The answer must consist of every line from the entries below that contains the word "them".

[Stored data entries]
= Beginning of Section =

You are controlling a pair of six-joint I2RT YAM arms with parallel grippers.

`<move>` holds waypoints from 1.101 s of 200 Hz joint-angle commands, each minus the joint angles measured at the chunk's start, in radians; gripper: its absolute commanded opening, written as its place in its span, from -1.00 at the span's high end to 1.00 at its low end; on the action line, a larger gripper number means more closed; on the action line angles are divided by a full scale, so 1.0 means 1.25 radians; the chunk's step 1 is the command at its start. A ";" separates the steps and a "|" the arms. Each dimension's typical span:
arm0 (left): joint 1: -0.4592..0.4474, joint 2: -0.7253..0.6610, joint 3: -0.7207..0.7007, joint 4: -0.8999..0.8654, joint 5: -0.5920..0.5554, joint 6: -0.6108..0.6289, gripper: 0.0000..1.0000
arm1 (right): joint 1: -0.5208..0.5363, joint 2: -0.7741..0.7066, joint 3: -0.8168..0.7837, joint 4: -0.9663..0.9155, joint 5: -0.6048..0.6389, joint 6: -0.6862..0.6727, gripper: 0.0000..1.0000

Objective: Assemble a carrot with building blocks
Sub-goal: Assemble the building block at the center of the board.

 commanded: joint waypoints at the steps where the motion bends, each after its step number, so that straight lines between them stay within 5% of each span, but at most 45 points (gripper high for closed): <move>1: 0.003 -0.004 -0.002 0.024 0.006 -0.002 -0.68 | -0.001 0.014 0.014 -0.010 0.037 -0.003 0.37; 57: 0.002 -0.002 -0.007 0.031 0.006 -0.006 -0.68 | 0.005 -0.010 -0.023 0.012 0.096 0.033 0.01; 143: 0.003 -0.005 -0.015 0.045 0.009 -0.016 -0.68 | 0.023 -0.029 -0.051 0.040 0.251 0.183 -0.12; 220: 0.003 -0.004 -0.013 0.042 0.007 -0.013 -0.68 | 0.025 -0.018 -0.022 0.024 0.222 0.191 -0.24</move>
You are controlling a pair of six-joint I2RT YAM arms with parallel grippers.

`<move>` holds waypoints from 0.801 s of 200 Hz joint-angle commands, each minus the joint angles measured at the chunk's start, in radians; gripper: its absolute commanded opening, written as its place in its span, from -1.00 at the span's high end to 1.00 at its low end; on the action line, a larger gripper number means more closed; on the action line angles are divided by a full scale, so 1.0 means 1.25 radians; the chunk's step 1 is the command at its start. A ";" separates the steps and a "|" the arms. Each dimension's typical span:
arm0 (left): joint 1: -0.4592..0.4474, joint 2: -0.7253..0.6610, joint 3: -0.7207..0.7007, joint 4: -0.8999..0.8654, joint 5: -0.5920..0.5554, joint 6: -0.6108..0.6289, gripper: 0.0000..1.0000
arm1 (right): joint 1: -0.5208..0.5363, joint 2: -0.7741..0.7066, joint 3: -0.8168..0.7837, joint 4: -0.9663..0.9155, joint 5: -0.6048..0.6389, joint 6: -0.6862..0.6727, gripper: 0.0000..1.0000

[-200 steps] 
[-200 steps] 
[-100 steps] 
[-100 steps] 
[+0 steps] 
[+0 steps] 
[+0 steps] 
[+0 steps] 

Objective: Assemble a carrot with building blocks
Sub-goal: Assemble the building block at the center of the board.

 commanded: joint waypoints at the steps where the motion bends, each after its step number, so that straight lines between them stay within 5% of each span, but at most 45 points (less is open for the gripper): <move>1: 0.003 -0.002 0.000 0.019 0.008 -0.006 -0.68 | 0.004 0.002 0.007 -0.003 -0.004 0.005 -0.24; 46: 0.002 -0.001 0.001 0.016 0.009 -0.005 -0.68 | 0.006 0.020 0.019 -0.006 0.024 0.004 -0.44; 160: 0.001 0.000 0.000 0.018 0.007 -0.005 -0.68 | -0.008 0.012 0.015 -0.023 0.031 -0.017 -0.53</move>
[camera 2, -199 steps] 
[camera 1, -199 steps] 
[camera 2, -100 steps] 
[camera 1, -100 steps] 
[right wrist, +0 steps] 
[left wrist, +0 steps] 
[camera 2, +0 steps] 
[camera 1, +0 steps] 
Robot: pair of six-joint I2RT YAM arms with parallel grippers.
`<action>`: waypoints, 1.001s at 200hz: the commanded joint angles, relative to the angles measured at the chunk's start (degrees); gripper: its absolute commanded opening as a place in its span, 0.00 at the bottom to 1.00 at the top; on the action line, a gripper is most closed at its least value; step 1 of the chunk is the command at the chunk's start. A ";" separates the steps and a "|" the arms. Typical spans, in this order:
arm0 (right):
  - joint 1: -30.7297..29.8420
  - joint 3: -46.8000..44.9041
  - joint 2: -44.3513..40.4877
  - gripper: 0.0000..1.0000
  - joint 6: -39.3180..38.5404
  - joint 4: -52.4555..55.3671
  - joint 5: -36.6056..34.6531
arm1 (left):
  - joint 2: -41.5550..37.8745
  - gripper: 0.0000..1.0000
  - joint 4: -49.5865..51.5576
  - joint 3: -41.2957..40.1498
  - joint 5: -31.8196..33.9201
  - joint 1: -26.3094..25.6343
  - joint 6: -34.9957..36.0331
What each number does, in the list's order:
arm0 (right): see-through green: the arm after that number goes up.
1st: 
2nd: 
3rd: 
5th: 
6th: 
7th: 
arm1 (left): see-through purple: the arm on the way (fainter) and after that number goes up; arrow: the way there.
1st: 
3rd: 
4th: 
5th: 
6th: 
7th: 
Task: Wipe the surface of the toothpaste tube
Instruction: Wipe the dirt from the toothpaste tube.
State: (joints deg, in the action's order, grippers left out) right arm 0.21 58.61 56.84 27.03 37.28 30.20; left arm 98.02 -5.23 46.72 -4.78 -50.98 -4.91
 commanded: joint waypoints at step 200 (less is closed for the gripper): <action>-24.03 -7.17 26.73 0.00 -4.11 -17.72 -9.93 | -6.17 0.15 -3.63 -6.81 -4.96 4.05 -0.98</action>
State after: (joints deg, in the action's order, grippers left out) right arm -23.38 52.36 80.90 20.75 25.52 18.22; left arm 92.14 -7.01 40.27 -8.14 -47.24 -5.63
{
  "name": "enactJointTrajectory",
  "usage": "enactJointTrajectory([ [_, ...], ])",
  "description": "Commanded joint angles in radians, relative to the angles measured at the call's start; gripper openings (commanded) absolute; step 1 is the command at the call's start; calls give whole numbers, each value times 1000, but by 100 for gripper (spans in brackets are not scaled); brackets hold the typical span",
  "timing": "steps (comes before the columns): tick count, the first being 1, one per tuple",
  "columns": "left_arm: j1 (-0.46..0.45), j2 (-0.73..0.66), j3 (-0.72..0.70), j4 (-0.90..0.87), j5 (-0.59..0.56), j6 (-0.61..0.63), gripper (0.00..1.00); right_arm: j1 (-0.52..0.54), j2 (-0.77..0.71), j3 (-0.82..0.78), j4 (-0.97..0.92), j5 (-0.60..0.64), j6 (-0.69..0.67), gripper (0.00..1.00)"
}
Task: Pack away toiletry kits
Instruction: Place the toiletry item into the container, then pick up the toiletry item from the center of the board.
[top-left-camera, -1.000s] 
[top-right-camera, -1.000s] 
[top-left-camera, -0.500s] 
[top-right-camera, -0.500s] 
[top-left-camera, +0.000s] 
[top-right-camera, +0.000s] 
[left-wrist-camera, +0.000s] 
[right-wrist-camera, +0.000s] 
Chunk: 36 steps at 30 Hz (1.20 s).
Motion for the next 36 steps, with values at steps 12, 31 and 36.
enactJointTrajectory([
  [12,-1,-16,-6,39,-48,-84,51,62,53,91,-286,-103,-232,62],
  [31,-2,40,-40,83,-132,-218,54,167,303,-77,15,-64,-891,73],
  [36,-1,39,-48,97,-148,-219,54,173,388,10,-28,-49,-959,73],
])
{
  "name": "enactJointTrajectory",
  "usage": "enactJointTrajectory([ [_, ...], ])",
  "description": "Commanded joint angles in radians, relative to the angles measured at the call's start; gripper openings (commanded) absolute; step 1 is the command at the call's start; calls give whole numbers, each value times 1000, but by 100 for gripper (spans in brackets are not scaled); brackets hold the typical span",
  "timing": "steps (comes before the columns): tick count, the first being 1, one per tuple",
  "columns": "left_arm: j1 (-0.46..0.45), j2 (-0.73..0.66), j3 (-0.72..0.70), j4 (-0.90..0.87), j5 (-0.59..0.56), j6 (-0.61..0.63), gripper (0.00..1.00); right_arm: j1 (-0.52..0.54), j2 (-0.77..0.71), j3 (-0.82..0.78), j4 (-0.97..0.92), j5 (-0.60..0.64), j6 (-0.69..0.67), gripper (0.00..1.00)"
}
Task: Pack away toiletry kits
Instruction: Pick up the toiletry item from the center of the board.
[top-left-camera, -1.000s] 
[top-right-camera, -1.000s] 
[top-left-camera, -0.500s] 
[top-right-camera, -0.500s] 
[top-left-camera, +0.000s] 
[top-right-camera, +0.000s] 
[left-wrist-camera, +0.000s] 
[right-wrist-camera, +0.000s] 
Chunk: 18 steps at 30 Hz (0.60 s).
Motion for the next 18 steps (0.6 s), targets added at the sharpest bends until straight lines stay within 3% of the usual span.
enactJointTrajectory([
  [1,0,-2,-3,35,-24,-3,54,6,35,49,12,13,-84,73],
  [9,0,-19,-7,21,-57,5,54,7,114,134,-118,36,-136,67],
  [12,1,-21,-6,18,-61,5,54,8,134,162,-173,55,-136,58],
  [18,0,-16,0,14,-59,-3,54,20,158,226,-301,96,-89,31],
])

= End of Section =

__OUTPUT FOR THIS TASK__:
 commanded: joint waypoints at the steps where the motion bends, each after its step number, so that straight lines between them stay within 5% of each span, but at most 45 points (gripper high for closed): <move>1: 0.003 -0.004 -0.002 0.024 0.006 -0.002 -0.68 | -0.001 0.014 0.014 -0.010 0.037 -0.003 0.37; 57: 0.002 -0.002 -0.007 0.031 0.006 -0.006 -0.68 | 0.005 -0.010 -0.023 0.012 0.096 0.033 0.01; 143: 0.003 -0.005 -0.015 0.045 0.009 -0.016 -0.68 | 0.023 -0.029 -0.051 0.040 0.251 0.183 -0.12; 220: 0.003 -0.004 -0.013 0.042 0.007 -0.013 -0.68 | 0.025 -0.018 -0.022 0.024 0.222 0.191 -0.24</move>
 commanded: joint waypoints at the steps where the motion bends, each after its step number, so that straight lines between them stay within 5% of each span, but at most 45 points (less is open for the gripper): <move>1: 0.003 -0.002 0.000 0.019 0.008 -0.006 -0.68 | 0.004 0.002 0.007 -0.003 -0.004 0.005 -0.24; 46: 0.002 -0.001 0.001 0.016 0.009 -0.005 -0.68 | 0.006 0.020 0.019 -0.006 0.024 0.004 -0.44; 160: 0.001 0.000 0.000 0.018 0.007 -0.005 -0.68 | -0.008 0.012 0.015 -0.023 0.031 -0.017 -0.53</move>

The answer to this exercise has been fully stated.